Nor was he the only one. A comic used to train new navigators instructs them to use their compass cover or, as a last resort, a hat as a receptacle. An accompanying caption reads, “Airsickness was common among new navigators, who frequently had to look at the ground through drift sights and make calculations while maneuvering.”

A navigator friend of Crosby’s who is recovering in the hospital gives Crosby his lucky snow globe that he credits with protecting him when so many in his plane were killed. After this, Crosby makes sure he always has the snow globe with him. Even the practical Buck Cleven is shown sticking a photograph of his sweetheart to his dashboard before takeoff, and the airmen in general seem to have as many rituals as baseball players.

In his book Flying Against Fate: Superstition and Allied Aircrews in World War II, S.P. MacKenzie notes that Bibles were thought to have protective properties.

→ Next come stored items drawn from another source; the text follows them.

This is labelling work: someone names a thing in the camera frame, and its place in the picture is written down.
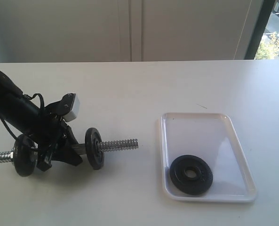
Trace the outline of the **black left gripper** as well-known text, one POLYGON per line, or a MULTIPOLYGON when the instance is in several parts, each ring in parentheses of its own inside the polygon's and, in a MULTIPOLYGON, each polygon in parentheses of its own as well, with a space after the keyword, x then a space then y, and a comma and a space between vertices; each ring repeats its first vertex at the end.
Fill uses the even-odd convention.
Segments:
POLYGON ((73 131, 58 115, 60 101, 48 104, 40 112, 40 134, 34 139, 38 144, 37 168, 47 171, 52 167, 52 161, 60 161, 72 166, 83 163, 83 159, 74 151, 72 145, 77 145, 73 131))

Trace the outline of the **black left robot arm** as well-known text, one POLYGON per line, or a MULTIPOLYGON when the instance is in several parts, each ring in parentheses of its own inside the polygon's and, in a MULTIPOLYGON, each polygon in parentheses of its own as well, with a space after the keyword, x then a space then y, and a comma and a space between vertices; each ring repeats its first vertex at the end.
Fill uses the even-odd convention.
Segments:
POLYGON ((5 127, 11 124, 21 132, 14 136, 12 162, 16 172, 26 177, 35 168, 47 171, 52 161, 72 166, 83 160, 72 146, 77 140, 68 122, 76 119, 80 102, 75 93, 45 105, 42 94, 25 94, 0 71, 0 119, 5 127))

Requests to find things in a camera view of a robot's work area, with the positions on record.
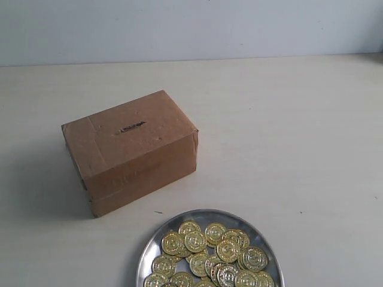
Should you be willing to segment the brown cardboard slotted box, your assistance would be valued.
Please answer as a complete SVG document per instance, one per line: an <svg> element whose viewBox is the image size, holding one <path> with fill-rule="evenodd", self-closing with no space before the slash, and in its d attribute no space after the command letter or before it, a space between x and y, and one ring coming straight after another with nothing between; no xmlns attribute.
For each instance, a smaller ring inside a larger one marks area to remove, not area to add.
<svg viewBox="0 0 383 287"><path fill-rule="evenodd" d="M197 168L197 127L163 90L66 123L62 133L95 217Z"/></svg>

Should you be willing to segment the gold coin far left top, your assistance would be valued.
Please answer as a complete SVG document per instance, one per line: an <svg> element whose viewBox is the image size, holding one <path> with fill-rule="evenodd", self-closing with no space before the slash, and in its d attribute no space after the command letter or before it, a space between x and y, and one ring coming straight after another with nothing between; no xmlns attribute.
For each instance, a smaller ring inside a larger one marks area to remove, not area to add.
<svg viewBox="0 0 383 287"><path fill-rule="evenodd" d="M178 232L183 236L192 231L200 231L200 226L195 221L184 221L178 229Z"/></svg>

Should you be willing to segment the round steel plate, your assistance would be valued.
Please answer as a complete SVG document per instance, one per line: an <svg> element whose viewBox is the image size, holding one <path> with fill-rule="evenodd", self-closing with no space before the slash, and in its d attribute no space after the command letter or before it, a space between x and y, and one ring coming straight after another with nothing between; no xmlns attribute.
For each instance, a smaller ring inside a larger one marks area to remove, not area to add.
<svg viewBox="0 0 383 287"><path fill-rule="evenodd" d="M250 237L251 245L260 247L268 256L269 263L265 271L272 276L275 286L285 285L280 264L271 246L256 227L229 212L217 209L196 209L181 213L169 219L153 233L138 261L135 279L136 286L144 286L144 279L151 273L151 263L153 259L161 254L161 241L163 236L171 230L177 231L181 223L188 220L195 221L202 229L206 228L211 222L219 222L227 228L245 231Z"/></svg>

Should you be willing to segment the gold coin top centre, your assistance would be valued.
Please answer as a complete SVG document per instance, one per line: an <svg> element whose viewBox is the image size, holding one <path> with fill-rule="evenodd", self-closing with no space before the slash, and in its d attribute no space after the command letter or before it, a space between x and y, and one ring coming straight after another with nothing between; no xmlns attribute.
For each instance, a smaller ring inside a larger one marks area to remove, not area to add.
<svg viewBox="0 0 383 287"><path fill-rule="evenodd" d="M216 246L221 240L222 235L226 232L226 227L218 222L212 222L206 226L205 237L206 241L211 246Z"/></svg>

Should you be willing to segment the gold coin upper left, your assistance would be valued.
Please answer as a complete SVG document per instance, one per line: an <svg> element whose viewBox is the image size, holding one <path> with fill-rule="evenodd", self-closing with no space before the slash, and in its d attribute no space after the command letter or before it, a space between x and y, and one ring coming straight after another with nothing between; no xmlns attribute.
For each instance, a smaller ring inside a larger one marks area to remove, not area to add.
<svg viewBox="0 0 383 287"><path fill-rule="evenodd" d="M185 235L185 247L192 253L202 252L206 248L206 238L201 231L191 231Z"/></svg>

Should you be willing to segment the gold coin top right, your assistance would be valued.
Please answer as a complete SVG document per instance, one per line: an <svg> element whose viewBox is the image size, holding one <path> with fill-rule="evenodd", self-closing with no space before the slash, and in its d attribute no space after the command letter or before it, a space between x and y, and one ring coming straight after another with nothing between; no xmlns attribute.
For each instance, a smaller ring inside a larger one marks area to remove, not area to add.
<svg viewBox="0 0 383 287"><path fill-rule="evenodd" d="M234 242L236 242L240 248L245 248L250 245L250 238L248 237L247 233L245 233L242 230L238 229L228 229L226 230L222 237L222 240L224 239L230 239Z"/></svg>

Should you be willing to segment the gold coin lower centre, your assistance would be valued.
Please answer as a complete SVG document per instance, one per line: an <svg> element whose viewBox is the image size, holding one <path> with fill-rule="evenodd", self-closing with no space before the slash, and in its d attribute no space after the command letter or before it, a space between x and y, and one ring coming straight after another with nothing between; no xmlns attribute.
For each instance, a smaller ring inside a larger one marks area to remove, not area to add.
<svg viewBox="0 0 383 287"><path fill-rule="evenodd" d="M197 253L194 254L189 262L189 267L191 272L197 277L205 277L207 276L205 270L205 263L208 259L209 255L206 253Z"/></svg>

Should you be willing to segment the gold coin lower left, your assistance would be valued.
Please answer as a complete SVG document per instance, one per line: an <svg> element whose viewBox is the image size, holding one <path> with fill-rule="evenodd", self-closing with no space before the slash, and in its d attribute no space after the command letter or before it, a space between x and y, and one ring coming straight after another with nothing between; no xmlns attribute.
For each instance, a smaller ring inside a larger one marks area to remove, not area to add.
<svg viewBox="0 0 383 287"><path fill-rule="evenodd" d="M176 262L169 255L159 255L153 259L151 269L170 278L175 274Z"/></svg>

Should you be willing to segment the gold coin bottom left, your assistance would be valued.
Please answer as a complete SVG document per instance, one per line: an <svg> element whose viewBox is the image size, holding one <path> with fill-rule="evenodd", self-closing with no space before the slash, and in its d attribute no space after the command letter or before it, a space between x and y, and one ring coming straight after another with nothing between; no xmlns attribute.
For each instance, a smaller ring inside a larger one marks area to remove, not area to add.
<svg viewBox="0 0 383 287"><path fill-rule="evenodd" d="M192 287L194 286L194 278L190 273L185 271L175 273L170 282L177 287Z"/></svg>

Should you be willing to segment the gold coin bottom centre bright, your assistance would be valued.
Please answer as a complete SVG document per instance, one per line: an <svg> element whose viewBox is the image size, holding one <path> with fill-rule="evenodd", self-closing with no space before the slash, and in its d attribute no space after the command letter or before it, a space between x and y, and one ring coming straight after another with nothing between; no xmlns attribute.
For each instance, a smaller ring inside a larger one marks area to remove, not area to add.
<svg viewBox="0 0 383 287"><path fill-rule="evenodd" d="M231 264L225 264L218 268L217 281L219 286L234 287L238 269Z"/></svg>

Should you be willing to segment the gold coin bottom edge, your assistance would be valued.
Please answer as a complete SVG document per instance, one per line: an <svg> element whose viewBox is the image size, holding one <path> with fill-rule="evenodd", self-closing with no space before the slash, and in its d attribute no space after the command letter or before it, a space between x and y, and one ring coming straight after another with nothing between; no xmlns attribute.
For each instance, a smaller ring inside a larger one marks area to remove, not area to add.
<svg viewBox="0 0 383 287"><path fill-rule="evenodd" d="M159 272L153 272L145 278L144 287L161 287L168 282L167 276Z"/></svg>

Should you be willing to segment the gold coin bottom right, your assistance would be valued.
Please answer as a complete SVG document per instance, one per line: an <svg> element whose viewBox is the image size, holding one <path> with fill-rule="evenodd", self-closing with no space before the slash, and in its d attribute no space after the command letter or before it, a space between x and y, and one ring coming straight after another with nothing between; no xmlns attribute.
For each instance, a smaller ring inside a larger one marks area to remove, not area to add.
<svg viewBox="0 0 383 287"><path fill-rule="evenodd" d="M235 277L235 287L259 287L258 276L252 271L242 270Z"/></svg>

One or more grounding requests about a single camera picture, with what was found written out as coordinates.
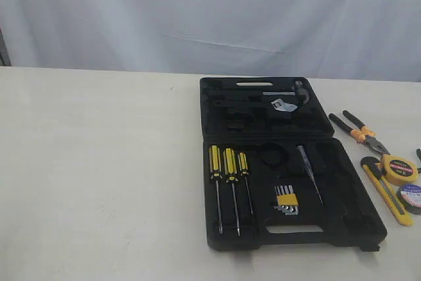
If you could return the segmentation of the clear voltage tester pen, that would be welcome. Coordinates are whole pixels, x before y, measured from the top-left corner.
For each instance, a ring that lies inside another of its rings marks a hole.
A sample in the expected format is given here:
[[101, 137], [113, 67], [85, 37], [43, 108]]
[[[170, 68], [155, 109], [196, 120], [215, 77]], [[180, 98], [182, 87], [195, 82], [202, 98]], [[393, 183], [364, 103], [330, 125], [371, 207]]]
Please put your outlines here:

But more popular than St. Christopher medals and similar religion-based objects were trinkets, items of clothing, toy figures, and items ranging from a desiccated kangaroo’s foot to fresh four-leaf clovers and a pink glass elephant, while a 100th Bomber Group aircraft even carried “a piece of decomposing baloney” once owned by a man who survived his tour of duty. With allied Bomber Command losses in WWII exceeding 50 percent of aviators (not that the airmen were given this information), it is hardly surprising that crews attempted to gain a sense of agency over a cruel and random fate by means of magical thinking and superstitions.

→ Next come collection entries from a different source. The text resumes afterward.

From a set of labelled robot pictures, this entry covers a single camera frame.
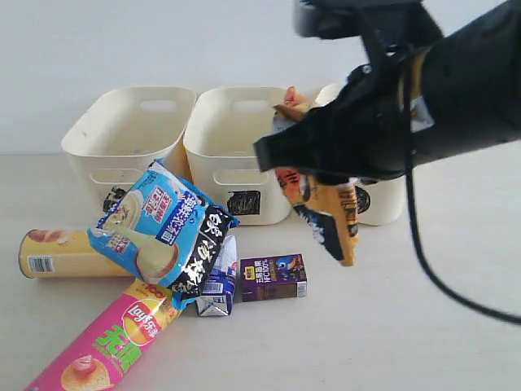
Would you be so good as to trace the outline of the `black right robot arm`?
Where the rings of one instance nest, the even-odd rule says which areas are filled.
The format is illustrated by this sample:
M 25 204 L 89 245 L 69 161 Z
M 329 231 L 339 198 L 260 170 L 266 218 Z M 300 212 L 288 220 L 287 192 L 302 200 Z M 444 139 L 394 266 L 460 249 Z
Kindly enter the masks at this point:
M 336 98 L 254 145 L 259 169 L 337 184 L 520 138 L 520 4 L 445 36 L 420 1 L 297 1 L 301 37 L 360 37 L 367 63 Z

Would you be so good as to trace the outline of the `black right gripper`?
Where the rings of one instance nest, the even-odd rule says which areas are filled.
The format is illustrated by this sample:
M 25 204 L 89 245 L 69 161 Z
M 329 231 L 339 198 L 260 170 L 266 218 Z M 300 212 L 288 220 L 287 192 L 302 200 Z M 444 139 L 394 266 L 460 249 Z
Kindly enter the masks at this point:
M 296 169 L 322 183 L 406 175 L 426 162 L 413 121 L 413 100 L 421 95 L 421 81 L 420 63 L 406 63 L 384 74 L 363 65 L 324 106 L 301 114 L 278 105 L 277 112 L 296 120 L 255 142 L 260 171 Z

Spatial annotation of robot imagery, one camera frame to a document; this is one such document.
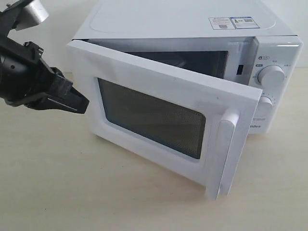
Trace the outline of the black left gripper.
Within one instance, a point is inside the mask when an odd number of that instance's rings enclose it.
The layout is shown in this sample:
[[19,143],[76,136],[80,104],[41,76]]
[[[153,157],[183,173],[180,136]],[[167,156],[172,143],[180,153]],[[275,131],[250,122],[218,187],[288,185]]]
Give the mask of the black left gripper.
[[61,110],[84,114],[90,101],[56,67],[42,59],[33,42],[0,43],[0,97],[7,105],[33,110]]

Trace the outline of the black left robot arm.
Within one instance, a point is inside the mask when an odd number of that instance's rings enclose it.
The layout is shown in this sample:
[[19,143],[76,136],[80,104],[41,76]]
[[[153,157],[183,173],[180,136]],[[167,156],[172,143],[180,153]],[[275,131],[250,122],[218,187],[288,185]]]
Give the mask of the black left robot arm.
[[48,16],[39,0],[19,0],[0,13],[0,97],[12,107],[84,114],[89,100],[58,68],[46,64],[44,50],[8,37],[11,30],[37,26]]

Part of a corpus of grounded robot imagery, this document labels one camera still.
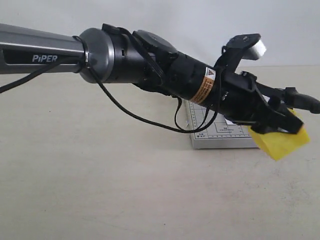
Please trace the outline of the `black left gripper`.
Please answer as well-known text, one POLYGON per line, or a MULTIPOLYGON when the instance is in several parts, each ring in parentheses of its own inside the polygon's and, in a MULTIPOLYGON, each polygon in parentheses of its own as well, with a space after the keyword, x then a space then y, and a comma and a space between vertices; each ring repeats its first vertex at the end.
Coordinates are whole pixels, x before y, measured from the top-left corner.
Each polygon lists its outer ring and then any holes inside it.
POLYGON ((182 52, 164 59, 164 90, 174 96, 224 115, 258 134, 297 134, 303 121, 277 96, 266 102, 256 77, 235 72, 243 51, 225 51, 213 66, 182 52))

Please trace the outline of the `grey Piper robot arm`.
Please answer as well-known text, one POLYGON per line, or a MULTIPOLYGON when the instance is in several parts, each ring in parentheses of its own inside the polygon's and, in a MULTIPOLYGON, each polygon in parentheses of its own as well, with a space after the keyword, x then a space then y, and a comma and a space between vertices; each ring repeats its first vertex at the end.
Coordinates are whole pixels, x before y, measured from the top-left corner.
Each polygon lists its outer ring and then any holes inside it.
POLYGON ((8 24, 0 26, 0 72, 24 77, 0 88, 2 93, 44 73, 77 73, 88 83, 132 84, 139 89, 187 100, 259 134, 297 134, 302 109, 292 87, 271 88, 247 71, 236 73, 241 60, 257 60, 259 34, 238 35, 221 49, 214 65, 177 50, 145 31, 103 24, 80 35, 64 36, 8 24))

According an article by veteran Bill Wallrich called “Superstition and the Air Force,” pilots frequently dealt with stress by carrying amulets and talismans like silver dollars. Every unit had at least one bad-luck airplane—a “clinker” whose temperamental behavior was the result of a more profound jinx—and conversely a charmed airplane that improved the odds for its lucky pilot. The entire 100th Bomber Group, the unit Masters of the Air focuses on, was known to the wider Eighth Air Force as a jinxed unit and dubbed the “Bloody 100th” due to its large number of losses in early raids, although statistically the group did not suffer a greater proportion of losses than any other.